Three decades after he became a household name playing Winnie Cooper's baby-faced bae on The Wonder Years, Fred Savage is still getting by with a little help from his friends. On the brilliant new Netflix comedy Friends From College, he stars as Max, a late-30s gay literary agent reliving his glory days with his writer pal Ethan (Keegan-Michael Key) as they try to pitch a YA book about sexy werewolves.
OUT: Friends From College is about six friends living in New York. What would you say to viewers expecting a modern-day Friends?
Fred Savage: Friends was very forward-looking. It was about a group in their mid-20s linking arm in arm, marching towards the future together. This group is very regressive--they're looking back. They don't really want to address what's coming down the road.

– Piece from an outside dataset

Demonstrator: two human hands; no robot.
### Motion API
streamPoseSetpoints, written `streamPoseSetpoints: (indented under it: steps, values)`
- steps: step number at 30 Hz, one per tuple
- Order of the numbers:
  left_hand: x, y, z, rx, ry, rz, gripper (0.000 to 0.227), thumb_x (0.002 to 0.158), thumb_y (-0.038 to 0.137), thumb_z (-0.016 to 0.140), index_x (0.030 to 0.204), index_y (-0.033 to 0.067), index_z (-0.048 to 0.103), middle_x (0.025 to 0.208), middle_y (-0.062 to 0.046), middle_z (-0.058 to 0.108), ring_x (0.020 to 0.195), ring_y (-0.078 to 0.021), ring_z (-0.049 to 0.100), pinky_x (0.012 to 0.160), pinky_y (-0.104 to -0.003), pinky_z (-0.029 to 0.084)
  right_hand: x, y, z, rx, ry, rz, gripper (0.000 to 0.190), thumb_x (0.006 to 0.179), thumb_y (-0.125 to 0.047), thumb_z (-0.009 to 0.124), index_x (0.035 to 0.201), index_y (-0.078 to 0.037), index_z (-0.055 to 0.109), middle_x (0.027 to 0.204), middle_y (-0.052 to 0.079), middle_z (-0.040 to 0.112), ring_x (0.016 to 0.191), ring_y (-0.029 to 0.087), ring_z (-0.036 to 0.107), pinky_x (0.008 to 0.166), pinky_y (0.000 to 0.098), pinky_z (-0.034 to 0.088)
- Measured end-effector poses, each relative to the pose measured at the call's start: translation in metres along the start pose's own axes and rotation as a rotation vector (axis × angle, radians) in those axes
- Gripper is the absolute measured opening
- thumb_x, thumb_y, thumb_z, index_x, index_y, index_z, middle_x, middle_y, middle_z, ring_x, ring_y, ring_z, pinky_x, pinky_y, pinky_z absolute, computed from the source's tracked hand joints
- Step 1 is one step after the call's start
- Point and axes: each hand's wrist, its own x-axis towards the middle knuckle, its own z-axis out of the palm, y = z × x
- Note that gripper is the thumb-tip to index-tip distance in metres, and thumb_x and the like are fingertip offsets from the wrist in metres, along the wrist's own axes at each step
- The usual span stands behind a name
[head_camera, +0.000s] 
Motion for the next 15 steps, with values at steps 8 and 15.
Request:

Billy Eichner plays Max's fertility-doctor boyfriend, Felix. What's their story?
The show is about the old friendships these six people made in college, and all of them neglect more important things in life to nurture them. A lot of the scenes between Max and Felix are about us not connecting because of that. We're a casualty.
These friends all have demons. What's Max's?
I'd say an unrequited love for Ethan, Keegan-Michael Key's character. We leave it ambiguous, but there's an aspect of their relationship that drives and haunts Max.
Their best scene is when they get really high brainstorming ideas for Ethan's book and you do a tap-dance number. Did you already know tap?
Yeah, I took tap and jazz for years! The only thing we faked was the sound--it was someone's actual apartment and we couldn't mess up the hardwood floors with taps.
Max and Ethan also reminisce about Monica Lewinsky: The Musical, which they wrote in college. Whose idea was that?
I think [the show's creator] Nick Stoller actually did it in college, but Keegan and I came up with the tunes and choreography. I guess that's why I studied dance all those years--to use it as an adult for Netflix.
These friends went to Harvard, and you went to Stanford right after starring in one of the biggest shows of the '90s. What was that like?
Great. Everyone there was extraordinary, so any novelty about my doing a TV show faded pretty quickly. Next door to me was a guy who spent the summer cloning the tuberculosis gene, trying to find a cure. Tiger Woods was in the next dorm over. Chelsea Clinton came soon after. I think Reese Witherspoon was a year behind me.
I did the math and have this theory that your famous character Kevin Arnold, who grew up in the '60s, is actually Max's dad. Thoughts?
I mean, if you crunched the numbers and it made sense, why not?